CTC's U.S. Ad Blitz Dubbed Skimpy

Jason Unrau, www.blacklocks.ca
Sponsored Tweets and a $10 million advertising budget are proposed by the Canadian Tourism Commission to promote the nation’s 2017 sesquicentennial. A Liberal Senator described the plan as so meagre it appeared pointless.

“I don’t know where the government is heading with this,” said Senator Serge Joyal (Liberal-Que.). “There’s no structure to rally support. We have so much to share; we have great citizens in sports and culture to carry the message, and it’s such a shame. There’s nobody to carry the message.”

The Tourism Commission, renamed Destination Canada, wrote in a notice it is contracting a private ad agency for promotions of the 150th anniversary of Confederation in the U.S. market. “In 2017 we estimate we will spend a minimum of $10 million on media buys in the United States and between $500,000 to $1.5 million on advertising in our core and emerging markets, depending on the market,” the agency wrote.

“The money is going to be wasted,” said Joyal, who described the budget as “a drop in the ocean” of ad dollars. The largest advertisers in the U.S. spend more than $100 billion a year on marketing, according to the trade periodical Advertising Age.

“The U.S. is bombarded every day by advertising,” said Joyal. “The Super Bowl is an extreme example of this.” Thirty-second TV spots in the Super Bowl retail for US$5 million each.

“Think of what a page of advertising in the New York Times costs” – about $213,000 – “and $10 million is like spending $10,000 in Montréal, which wouldn’t even be enough,” said Joyal. “It’s a drop in the ocean.”

The tourism agency did not comment. Destination Canada wrote its plans include “paid social media and paid search” advertising on Twitter and Google. “Our agency is nimble,” managers wrote; “The landscape has shifted and Destination Canada has moved away from traditional advertising to a strategy that involves working with a number of influencers and media brands to develop content.”

The Government of Canada spent $68.7 million on advertising last year — $27 million of it in television – on health notices, budget promotions, military recruitment and public service announcements.
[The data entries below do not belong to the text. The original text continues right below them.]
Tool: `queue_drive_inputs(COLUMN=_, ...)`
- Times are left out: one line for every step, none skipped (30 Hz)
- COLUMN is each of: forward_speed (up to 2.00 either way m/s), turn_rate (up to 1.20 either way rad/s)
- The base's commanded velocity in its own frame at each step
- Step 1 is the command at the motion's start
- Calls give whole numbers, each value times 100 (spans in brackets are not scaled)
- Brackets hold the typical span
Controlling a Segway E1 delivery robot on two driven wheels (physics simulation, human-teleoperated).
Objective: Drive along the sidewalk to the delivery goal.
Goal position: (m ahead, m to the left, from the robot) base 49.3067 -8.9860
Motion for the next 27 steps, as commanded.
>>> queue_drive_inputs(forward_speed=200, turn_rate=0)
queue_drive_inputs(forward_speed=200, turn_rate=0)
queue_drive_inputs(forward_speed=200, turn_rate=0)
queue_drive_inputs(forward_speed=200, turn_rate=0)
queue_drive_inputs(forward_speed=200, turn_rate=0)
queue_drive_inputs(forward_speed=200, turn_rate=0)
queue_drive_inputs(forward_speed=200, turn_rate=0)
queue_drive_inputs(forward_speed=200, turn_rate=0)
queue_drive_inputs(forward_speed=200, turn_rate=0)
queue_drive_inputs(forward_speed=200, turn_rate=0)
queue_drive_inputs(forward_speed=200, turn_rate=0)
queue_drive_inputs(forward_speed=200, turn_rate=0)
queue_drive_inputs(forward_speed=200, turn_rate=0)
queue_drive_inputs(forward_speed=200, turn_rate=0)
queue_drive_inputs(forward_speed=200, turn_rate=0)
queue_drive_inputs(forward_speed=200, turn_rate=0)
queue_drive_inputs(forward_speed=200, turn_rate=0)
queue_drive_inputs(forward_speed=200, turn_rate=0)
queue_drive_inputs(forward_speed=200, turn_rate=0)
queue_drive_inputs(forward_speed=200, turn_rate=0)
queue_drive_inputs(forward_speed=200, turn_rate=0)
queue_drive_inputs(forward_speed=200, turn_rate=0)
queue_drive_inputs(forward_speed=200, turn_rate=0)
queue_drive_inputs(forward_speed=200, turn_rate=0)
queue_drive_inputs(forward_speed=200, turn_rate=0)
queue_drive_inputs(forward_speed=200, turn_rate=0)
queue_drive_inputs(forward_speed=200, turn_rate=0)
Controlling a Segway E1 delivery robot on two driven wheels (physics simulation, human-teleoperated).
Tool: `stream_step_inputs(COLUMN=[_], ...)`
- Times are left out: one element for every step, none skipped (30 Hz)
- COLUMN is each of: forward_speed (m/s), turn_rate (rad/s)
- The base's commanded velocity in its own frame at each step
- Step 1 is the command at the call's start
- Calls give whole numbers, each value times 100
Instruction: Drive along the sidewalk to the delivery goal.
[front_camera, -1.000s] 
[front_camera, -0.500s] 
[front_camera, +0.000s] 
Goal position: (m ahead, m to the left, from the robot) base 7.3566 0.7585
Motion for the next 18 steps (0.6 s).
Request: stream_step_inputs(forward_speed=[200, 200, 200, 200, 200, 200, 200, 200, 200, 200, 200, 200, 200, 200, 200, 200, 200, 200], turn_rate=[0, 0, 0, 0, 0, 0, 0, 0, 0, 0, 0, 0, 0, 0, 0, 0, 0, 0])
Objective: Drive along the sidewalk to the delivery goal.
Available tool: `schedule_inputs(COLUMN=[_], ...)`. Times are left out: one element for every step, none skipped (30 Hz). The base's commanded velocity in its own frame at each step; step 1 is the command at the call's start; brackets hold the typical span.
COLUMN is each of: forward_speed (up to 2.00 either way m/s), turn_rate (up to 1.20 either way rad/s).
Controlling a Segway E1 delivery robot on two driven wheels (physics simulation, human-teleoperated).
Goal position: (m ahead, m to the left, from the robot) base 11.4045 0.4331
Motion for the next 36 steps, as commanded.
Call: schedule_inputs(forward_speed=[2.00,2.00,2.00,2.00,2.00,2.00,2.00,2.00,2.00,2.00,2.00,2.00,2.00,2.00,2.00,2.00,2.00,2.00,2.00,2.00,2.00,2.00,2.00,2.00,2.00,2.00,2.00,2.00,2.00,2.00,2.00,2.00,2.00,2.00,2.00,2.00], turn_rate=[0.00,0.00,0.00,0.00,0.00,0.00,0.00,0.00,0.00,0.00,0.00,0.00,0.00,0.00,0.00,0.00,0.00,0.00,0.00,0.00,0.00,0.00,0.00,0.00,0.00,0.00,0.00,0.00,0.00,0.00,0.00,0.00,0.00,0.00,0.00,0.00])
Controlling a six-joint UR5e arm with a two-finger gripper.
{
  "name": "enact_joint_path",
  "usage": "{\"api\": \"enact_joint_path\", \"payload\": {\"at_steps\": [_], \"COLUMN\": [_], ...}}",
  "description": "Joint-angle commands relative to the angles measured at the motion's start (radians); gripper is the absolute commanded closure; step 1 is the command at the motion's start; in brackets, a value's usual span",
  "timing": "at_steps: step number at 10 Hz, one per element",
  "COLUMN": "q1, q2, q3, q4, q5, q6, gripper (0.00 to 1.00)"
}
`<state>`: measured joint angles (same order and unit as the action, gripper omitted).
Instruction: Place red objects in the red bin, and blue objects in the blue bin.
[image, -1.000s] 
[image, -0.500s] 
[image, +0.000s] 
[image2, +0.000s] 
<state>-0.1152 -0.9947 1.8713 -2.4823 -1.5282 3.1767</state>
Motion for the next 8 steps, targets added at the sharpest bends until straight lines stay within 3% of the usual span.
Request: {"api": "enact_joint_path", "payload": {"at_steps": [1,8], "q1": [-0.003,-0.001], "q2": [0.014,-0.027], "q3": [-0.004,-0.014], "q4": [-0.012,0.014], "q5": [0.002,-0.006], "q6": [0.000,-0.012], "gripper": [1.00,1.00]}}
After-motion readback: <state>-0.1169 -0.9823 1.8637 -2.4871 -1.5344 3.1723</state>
Joyal earlier sponsored a Senate motion that cabinet appoint an independent commission to oversee all sesquicentennial planning, similar to the $86 million Centennial Commission established in 1963. Observances of the hundredth anniversary of Confederation in 1967 included construction of a new National Library & Archives; a youth travel exchange program with 12,000 participants; two travelling exhibits that visited 655 towns and cities; and $25 million in grants to some 2000 community projects nationwide.

The modest U.S. ad blitz follows earlier Access To Information records indicating Parks Canada aims to save money on the nation’s 150th birthday by signing up corporate sponsors at national parks and historic sites. A memo encouraged staff to “be innovative”; “Be in high demand as a partner,” it said, with “leveraged interest from private sector partners.”